In the records below, find the line with "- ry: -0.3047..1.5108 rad" and the line with "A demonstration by". Print both exactly, along with every line between them, and no other line.

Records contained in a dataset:
= = = = = = =

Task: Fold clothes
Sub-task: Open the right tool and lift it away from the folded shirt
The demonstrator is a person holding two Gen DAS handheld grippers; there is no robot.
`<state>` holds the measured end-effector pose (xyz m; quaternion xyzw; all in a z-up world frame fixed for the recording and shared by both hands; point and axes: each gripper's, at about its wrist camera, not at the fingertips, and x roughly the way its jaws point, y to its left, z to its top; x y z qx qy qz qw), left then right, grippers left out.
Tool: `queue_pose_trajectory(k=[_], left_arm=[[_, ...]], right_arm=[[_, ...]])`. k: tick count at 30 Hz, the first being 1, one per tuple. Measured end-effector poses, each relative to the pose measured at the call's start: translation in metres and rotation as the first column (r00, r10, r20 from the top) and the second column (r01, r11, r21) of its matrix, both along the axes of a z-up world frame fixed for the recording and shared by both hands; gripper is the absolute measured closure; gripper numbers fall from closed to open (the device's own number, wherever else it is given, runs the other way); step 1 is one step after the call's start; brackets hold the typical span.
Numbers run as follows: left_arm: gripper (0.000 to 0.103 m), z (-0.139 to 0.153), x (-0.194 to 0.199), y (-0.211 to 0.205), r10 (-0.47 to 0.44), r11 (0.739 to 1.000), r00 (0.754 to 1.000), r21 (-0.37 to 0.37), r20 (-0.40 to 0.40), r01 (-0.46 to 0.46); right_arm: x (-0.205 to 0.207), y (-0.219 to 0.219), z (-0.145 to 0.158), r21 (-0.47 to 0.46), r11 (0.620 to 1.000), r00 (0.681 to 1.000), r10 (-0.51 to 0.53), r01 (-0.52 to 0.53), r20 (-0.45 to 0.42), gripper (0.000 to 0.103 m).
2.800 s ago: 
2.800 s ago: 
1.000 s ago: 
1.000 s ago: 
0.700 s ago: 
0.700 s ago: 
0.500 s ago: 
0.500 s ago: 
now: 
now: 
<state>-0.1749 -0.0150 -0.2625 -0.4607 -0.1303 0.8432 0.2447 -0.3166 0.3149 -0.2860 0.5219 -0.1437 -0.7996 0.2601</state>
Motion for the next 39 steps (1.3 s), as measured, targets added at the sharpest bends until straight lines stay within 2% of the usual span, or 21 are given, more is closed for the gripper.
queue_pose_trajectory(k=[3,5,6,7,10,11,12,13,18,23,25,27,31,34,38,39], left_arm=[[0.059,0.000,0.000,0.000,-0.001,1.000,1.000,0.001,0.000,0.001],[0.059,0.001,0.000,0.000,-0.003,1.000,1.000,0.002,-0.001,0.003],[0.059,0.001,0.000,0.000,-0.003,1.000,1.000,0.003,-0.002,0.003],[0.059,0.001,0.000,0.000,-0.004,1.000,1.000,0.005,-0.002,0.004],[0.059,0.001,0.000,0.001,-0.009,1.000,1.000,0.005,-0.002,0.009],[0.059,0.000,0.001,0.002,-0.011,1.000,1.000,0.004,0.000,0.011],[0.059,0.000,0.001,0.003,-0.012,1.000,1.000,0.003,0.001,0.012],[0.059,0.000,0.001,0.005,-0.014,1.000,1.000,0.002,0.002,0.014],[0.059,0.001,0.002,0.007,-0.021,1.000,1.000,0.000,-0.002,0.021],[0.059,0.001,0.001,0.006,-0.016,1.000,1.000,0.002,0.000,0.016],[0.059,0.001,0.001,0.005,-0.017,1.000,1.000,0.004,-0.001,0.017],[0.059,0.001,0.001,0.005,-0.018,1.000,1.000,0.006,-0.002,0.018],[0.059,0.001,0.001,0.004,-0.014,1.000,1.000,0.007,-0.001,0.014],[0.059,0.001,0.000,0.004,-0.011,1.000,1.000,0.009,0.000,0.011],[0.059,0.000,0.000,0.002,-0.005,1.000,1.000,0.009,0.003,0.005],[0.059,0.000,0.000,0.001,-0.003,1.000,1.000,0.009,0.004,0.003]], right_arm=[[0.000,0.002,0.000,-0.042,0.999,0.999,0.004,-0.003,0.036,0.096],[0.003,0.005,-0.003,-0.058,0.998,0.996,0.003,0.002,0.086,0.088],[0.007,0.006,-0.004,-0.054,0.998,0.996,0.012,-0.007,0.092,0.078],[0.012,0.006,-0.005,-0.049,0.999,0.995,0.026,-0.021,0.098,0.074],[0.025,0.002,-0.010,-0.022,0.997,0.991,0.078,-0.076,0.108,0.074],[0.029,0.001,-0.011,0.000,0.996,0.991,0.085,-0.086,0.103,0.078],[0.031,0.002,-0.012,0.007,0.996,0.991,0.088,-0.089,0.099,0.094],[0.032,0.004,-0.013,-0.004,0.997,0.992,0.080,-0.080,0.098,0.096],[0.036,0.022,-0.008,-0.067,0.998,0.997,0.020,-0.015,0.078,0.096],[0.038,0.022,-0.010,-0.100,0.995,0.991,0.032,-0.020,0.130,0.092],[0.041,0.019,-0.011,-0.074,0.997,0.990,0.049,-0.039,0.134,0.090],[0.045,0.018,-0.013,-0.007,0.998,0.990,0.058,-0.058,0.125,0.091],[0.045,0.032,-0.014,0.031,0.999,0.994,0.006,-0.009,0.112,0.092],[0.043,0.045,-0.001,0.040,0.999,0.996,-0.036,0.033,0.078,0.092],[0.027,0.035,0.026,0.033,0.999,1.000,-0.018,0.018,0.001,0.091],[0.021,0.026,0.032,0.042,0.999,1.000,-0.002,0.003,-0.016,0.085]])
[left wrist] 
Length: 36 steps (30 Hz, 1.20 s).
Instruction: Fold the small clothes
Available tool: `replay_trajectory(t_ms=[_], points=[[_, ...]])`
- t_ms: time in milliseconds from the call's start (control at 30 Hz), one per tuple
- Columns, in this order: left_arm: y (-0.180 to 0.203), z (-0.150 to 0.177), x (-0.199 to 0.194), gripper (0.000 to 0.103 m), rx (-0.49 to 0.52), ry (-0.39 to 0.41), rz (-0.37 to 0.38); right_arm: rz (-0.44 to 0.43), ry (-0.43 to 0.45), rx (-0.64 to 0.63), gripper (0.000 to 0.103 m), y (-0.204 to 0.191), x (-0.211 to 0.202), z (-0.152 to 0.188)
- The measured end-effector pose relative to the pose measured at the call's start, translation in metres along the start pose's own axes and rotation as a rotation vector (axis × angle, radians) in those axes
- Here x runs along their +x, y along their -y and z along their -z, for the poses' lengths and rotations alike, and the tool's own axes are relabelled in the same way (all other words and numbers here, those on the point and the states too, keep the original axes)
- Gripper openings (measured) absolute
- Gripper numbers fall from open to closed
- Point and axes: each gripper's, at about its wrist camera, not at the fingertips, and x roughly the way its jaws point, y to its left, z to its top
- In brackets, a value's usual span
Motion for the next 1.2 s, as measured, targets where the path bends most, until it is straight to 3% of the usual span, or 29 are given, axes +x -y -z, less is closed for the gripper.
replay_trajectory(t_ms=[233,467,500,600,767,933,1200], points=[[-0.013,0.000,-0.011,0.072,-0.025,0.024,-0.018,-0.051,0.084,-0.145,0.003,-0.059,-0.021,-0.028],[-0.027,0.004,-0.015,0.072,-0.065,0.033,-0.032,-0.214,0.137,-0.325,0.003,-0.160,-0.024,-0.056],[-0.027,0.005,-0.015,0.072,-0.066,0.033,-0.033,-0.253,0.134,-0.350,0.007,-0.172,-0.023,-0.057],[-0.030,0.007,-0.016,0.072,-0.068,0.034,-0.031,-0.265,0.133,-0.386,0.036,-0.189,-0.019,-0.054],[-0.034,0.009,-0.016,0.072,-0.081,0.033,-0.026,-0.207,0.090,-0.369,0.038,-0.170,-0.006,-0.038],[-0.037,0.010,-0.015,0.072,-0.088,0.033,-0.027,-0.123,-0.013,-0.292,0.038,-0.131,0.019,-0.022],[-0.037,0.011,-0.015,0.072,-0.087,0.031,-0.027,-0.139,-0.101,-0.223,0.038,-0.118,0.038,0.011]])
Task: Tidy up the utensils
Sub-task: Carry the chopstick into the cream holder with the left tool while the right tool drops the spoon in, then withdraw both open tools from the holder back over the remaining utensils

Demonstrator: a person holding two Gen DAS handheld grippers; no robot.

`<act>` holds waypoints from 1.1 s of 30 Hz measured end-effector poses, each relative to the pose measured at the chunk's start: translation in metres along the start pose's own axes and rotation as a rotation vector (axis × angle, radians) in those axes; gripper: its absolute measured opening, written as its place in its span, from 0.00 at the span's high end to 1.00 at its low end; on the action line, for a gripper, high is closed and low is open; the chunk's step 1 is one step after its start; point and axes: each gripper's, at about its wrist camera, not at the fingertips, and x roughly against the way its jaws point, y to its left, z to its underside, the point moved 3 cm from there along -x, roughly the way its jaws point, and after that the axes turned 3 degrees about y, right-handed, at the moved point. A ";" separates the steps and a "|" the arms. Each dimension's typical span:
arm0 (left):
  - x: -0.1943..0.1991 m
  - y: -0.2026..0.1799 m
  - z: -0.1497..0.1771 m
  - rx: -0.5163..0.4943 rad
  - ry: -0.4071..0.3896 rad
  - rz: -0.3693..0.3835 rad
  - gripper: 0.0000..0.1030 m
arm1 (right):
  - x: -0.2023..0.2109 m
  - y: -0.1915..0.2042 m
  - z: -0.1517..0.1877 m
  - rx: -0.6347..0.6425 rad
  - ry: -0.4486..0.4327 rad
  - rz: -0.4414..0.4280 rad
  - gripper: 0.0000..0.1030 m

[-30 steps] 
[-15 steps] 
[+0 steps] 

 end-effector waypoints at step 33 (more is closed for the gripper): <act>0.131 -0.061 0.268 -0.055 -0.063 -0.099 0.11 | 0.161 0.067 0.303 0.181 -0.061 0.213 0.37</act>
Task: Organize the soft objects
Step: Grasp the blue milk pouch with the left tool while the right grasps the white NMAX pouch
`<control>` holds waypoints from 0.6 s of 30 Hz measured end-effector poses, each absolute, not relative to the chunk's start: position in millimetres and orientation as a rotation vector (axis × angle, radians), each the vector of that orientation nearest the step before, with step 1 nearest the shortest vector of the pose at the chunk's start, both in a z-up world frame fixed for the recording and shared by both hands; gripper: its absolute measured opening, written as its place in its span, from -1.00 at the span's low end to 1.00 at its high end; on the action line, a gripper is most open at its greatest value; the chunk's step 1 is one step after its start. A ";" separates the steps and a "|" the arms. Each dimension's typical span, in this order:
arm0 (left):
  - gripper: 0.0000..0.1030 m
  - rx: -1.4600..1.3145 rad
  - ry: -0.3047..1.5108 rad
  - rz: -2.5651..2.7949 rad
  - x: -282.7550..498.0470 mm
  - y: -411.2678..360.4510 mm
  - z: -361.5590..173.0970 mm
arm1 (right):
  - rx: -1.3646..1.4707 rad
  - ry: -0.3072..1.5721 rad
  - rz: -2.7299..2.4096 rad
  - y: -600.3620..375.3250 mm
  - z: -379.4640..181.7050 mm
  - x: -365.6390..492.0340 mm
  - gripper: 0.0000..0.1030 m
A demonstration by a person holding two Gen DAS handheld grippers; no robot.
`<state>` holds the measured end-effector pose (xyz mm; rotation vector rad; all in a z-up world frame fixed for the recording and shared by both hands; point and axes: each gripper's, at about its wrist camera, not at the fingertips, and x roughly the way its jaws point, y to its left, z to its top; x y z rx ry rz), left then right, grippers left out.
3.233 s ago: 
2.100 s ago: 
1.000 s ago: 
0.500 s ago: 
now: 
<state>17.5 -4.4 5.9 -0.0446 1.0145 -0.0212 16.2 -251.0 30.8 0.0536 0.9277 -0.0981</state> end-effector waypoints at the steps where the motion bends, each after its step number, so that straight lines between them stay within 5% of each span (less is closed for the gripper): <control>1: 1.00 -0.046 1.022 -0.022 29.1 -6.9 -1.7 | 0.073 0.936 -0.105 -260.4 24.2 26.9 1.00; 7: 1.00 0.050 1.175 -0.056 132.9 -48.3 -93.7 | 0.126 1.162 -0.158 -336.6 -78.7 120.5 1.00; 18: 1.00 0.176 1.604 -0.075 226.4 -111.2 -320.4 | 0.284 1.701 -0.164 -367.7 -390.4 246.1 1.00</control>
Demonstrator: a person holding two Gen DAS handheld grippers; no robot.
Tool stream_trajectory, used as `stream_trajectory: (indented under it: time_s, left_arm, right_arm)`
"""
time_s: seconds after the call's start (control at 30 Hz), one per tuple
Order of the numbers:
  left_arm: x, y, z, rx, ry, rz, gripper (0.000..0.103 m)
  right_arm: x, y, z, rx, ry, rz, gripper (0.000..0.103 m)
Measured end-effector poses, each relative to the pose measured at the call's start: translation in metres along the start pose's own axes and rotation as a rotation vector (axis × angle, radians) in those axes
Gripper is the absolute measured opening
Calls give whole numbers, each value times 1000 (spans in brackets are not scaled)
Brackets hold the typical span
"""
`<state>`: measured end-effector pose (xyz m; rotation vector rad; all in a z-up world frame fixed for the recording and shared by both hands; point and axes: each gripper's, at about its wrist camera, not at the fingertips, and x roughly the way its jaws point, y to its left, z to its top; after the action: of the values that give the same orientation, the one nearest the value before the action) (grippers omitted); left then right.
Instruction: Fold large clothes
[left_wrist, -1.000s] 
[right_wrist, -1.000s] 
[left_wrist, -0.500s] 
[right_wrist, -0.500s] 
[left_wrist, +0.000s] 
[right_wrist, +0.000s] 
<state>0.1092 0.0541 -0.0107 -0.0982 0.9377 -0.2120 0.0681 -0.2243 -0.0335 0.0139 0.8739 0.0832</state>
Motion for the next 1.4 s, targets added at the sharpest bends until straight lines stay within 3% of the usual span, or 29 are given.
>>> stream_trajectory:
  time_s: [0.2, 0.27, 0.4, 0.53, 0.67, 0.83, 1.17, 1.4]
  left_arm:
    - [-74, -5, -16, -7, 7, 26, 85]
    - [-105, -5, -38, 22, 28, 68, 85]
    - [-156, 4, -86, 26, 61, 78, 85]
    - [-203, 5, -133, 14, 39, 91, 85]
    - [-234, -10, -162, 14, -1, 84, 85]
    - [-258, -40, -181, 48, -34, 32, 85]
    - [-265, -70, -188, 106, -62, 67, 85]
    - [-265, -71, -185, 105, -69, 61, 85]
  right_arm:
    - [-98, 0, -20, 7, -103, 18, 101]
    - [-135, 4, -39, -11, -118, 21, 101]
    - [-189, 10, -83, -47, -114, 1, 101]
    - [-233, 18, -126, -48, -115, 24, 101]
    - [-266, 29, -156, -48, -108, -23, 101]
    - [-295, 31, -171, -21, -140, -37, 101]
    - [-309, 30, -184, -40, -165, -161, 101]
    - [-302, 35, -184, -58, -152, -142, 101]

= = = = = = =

**Response:**
  - ry: -0.3047..1.5108 rad
  - rz: -2.5651..2.7949 rad
  - x: -282.7550..498.0470 mm
  - y: -411.2678..360.4510 mm
  - z: -361.5590..173.0970 mm
arm1 (right):
  - rx: -1.3646..1.4707 rad
  - ry: -0.3072..1.5721 rad
  - rz: -2.7299..2.4096 rad
  - y: -600.3620..375.3250 mm
  - z: -379.4640..181.7050 mm
  - x: -365.6390..492.0340 mm
  - gripper: 0.0000..0.1030 m
A demonstration by a person holding two Gen DAS handheld grippers; no robot.

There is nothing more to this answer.